Segment Open

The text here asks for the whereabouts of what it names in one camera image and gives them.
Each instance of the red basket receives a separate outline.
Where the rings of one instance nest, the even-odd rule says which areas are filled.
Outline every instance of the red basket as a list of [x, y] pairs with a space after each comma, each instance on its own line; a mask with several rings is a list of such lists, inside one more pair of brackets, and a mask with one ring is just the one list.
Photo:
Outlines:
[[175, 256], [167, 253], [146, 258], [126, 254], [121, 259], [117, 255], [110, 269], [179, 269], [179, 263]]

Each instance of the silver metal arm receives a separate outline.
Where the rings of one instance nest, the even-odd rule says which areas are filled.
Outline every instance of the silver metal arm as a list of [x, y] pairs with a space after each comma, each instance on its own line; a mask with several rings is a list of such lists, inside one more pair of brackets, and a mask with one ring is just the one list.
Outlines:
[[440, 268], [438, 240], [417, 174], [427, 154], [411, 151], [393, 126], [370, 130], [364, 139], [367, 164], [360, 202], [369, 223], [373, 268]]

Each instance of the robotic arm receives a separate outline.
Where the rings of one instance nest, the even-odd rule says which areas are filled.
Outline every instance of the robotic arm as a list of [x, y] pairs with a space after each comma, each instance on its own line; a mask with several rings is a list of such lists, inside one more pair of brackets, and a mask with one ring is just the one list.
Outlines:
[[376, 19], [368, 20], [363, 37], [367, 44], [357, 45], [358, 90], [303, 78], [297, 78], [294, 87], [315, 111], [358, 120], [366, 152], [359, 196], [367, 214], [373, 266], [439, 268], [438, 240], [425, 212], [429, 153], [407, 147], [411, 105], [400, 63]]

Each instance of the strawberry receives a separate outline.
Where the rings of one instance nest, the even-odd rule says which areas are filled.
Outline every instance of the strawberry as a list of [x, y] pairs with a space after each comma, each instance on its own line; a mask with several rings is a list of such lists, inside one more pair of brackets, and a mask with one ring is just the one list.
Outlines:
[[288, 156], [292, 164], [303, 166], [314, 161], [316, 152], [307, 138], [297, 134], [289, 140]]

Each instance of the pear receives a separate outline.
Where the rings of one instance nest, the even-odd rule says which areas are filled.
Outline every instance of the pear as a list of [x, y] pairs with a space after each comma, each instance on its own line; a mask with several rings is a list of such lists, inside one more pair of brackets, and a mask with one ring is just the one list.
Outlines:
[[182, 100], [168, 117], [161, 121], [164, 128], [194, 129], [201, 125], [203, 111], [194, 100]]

Segment Closed

TASK BRIEF:
Every line above should be written out again, unchanged.

SOLUTION TO THIS TASK:
The text here asks for the whereabouts of what it names in one camera image and gives them.
Each instance of the red basket receives a separate outline.
Where the rings of one instance nest, the even-odd rule says which areas are filled.
Outline every instance of the red basket as a list of [x, y] pairs with a space after each comma, each instance on its own line; a mask with several rings is a list of such lists, inside one more pair of brackets, and a mask with one ring is just the one list.
Photo:
Outlines:
[[175, 256], [167, 253], [146, 258], [126, 254], [121, 259], [117, 255], [110, 269], [179, 269], [179, 263]]

Each instance of the silver metal arm receives a separate outline.
Where the rings of one instance nest, the even-odd rule says which areas are filled.
Outline every instance of the silver metal arm as a list of [x, y] pairs with a space after each comma, each instance on its own line; a mask with several rings is a list of such lists, inside one more pair of brackets, and a mask with one ring is just the one list.
Outlines:
[[440, 268], [438, 240], [417, 174], [427, 154], [411, 151], [393, 126], [370, 130], [364, 139], [367, 164], [360, 202], [369, 223], [373, 268]]

Each instance of the robotic arm receives a separate outline.
Where the rings of one instance nest, the even-odd rule says which areas are filled.
Outline every instance of the robotic arm as a list of [x, y] pairs with a space after each comma, each instance on its own line; a mask with several rings is a list of such lists, inside one more pair of brackets, and a mask with one ring is just the one list.
Outlines:
[[376, 19], [368, 20], [363, 37], [367, 44], [357, 45], [358, 90], [303, 78], [297, 78], [294, 87], [315, 111], [358, 120], [366, 152], [359, 196], [367, 214], [373, 266], [439, 268], [438, 240], [425, 212], [429, 153], [407, 147], [411, 105], [400, 63]]

Each instance of the strawberry receives a separate outline.
Where the rings of one instance nest, the even-odd rule says which areas are filled.
Outline every instance of the strawberry as a list of [x, y] pairs with a space after each comma, each instance on its own line; a mask with several rings is a list of such lists, inside one more pair of brackets, and a mask with one ring is just the one list.
Outlines:
[[288, 156], [292, 164], [303, 166], [314, 161], [316, 152], [307, 138], [297, 134], [289, 140]]

Each instance of the pear receives a separate outline.
Where the rings of one instance nest, the even-odd rule says which areas are filled.
Outline every instance of the pear as a list of [x, y] pairs with a space after each comma, each instance on its own line; a mask with several rings is a list of such lists, inside one more pair of brackets, and a mask with one ring is just the one list.
Outlines:
[[182, 100], [168, 117], [161, 121], [164, 128], [194, 129], [201, 125], [203, 111], [194, 100]]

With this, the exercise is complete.